Thursday, 28 July 2011

On the Edge

Ukraine is said to take its name from the Slavic for "on the edge."

I have no idea if that's true. But living in Ukraine in 2011, it certainly seems true.

This place has got me on edge, anyway. Right now, we in Ukraine are being treated to a spectacle that appears to be bordering on lunacy - the trial of former Prime Minister Yulia Tymosheno, who is guilty, apparently, of the heinous crime of being in government when Viktor Yanukovych wasn't president of Ukraine.

"Guilty as charged!" I hear you cry, but actually things are a bit more complicated than that. We have to delve into years of oily, mucky, dealings with filthy lucre to discover anything like the truth, and pass great quantities of gas in the process.

The whole problem, in fact, lies in who was passing gas, at what time, to whom, and at what price.

Yulia Tymoshenko is up before the beak for signing contracts with Russia for the supply of gas. You might not think that is a grave crime, but apparently she didn't get a good enough price, lost Ukraine UAH 1.5 billion (about $200 million), and did so under duress, because of the pressure of debts she built up when she was Ukraine's "Gas Princess."

Tymoshenko, you see, used to run an outfit called United Energy Systems of Ukraine. Now read carefully: This is what you do if you want to make a huge amount of money out of a former Soviet Republic that has the largest gas transport system in Europe. What you do is insert your private company at the gas output nozzle of Russia, inhale deeply, and fart out some gas on the western border of Ukraine, while charging a grossly inflated price.

Before you get too excited about this sure-fire money-spinning business opportunity, I have to tell you that Tymoshenko and her old chum Pavlo Lazarenko (another former Ukrainian prime minister who, incidentally, also faces legal problems right now), beat you to it. Some years ago, in fact. Moreover, other people have since inserted themselves at the Russian gas nozzle, and in Ukraine, they’re much better politically connected than Tymoshenko ever was, or you will ever be.

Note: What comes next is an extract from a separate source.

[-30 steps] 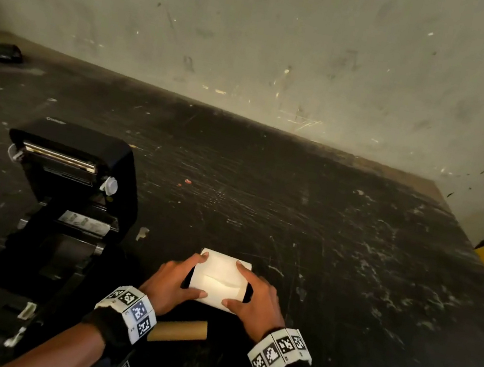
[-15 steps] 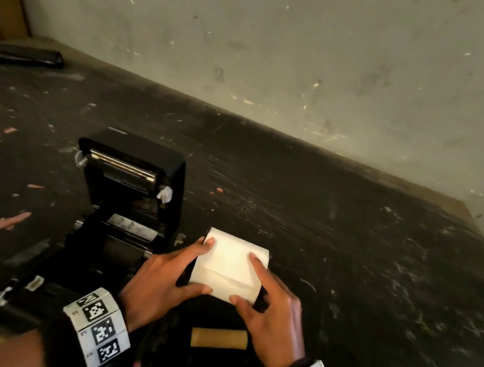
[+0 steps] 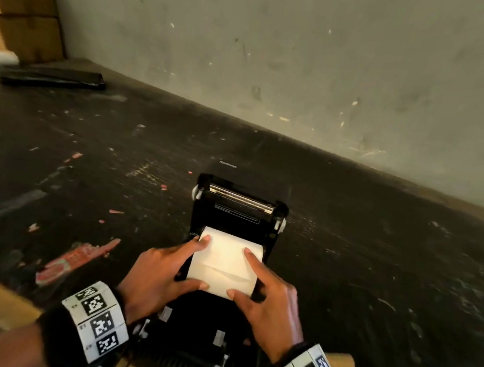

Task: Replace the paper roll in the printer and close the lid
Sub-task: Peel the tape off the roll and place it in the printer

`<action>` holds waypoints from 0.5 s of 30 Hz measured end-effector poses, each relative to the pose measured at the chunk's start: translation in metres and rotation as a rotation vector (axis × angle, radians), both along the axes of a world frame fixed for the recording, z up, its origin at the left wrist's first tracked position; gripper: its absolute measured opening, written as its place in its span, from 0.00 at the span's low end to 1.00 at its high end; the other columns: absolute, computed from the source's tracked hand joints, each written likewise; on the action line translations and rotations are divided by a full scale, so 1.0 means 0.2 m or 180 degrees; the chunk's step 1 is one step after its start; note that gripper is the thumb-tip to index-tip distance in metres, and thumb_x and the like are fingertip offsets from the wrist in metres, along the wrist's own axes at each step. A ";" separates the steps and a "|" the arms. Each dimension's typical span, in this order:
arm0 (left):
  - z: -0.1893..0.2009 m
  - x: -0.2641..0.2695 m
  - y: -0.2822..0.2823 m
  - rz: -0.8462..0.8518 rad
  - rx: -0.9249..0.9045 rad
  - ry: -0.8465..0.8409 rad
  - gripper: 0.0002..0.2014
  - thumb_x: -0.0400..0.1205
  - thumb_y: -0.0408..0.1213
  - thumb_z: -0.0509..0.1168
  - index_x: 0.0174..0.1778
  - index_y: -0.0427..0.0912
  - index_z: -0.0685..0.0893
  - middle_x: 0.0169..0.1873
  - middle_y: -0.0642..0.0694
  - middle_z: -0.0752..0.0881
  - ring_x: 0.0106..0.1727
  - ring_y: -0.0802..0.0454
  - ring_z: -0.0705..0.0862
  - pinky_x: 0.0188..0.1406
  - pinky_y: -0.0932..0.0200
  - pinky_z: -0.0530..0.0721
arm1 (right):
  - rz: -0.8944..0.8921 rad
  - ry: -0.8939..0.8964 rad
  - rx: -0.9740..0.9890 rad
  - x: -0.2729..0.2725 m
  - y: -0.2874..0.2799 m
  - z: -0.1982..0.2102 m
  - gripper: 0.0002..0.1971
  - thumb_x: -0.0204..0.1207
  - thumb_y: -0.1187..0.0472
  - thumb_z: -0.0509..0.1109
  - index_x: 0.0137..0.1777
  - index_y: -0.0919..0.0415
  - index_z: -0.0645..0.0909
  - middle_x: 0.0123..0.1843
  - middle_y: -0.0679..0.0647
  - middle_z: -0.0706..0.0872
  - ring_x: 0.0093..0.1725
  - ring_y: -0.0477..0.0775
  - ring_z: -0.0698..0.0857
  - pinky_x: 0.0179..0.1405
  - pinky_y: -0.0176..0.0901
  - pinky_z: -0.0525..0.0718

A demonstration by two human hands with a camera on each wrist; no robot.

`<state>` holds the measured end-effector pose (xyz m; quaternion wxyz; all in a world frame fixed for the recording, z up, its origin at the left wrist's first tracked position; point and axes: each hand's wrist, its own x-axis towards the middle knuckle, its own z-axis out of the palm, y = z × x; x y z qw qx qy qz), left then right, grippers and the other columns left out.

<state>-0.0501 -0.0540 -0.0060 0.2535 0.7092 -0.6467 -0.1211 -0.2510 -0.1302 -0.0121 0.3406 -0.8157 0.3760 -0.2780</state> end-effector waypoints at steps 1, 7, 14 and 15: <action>-0.01 0.05 0.00 -0.0023 0.0052 -0.0004 0.43 0.64 0.73 0.55 0.74 0.57 0.66 0.60 0.47 0.87 0.55 0.50 0.87 0.54 0.54 0.85 | -0.0074 0.0048 0.0015 0.04 0.01 -0.01 0.37 0.70 0.59 0.77 0.76 0.41 0.63 0.64 0.40 0.77 0.63 0.39 0.79 0.61 0.36 0.83; -0.06 0.13 -0.08 -0.0108 0.0364 0.0076 0.36 0.71 0.57 0.71 0.74 0.55 0.66 0.57 0.45 0.88 0.54 0.45 0.86 0.54 0.51 0.82 | -0.0366 0.0267 0.0125 0.15 -0.01 -0.06 0.36 0.69 0.59 0.78 0.76 0.47 0.67 0.67 0.48 0.82 0.64 0.40 0.80 0.65 0.32 0.78; -0.14 0.16 -0.14 -0.0247 0.0502 0.0095 0.44 0.60 0.72 0.53 0.71 0.53 0.68 0.58 0.44 0.88 0.56 0.43 0.86 0.53 0.49 0.83 | -0.0499 0.0512 0.0277 0.18 -0.04 -0.12 0.35 0.70 0.59 0.77 0.76 0.45 0.67 0.68 0.49 0.81 0.64 0.42 0.79 0.65 0.35 0.77; -0.15 0.16 -0.15 -0.0229 0.0519 0.0103 0.43 0.61 0.71 0.56 0.71 0.53 0.68 0.58 0.44 0.87 0.56 0.43 0.86 0.53 0.50 0.83 | -0.0510 0.0524 0.0276 0.18 -0.05 -0.13 0.35 0.70 0.59 0.77 0.76 0.45 0.67 0.68 0.50 0.81 0.65 0.43 0.79 0.66 0.34 0.76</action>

Nevertheless, the legacy of these gassy shenanigans is now catching up with Tymoshenko, who, while no doubt being a beautiful, braided beacon of democracy, still carries more than a whiff of dodgy dealings about her. That’s a shame, because what with the importance of gas supplies to the European Union, nobody in the West is going to raise a stink about the obvious political repression now going on in Ukraine.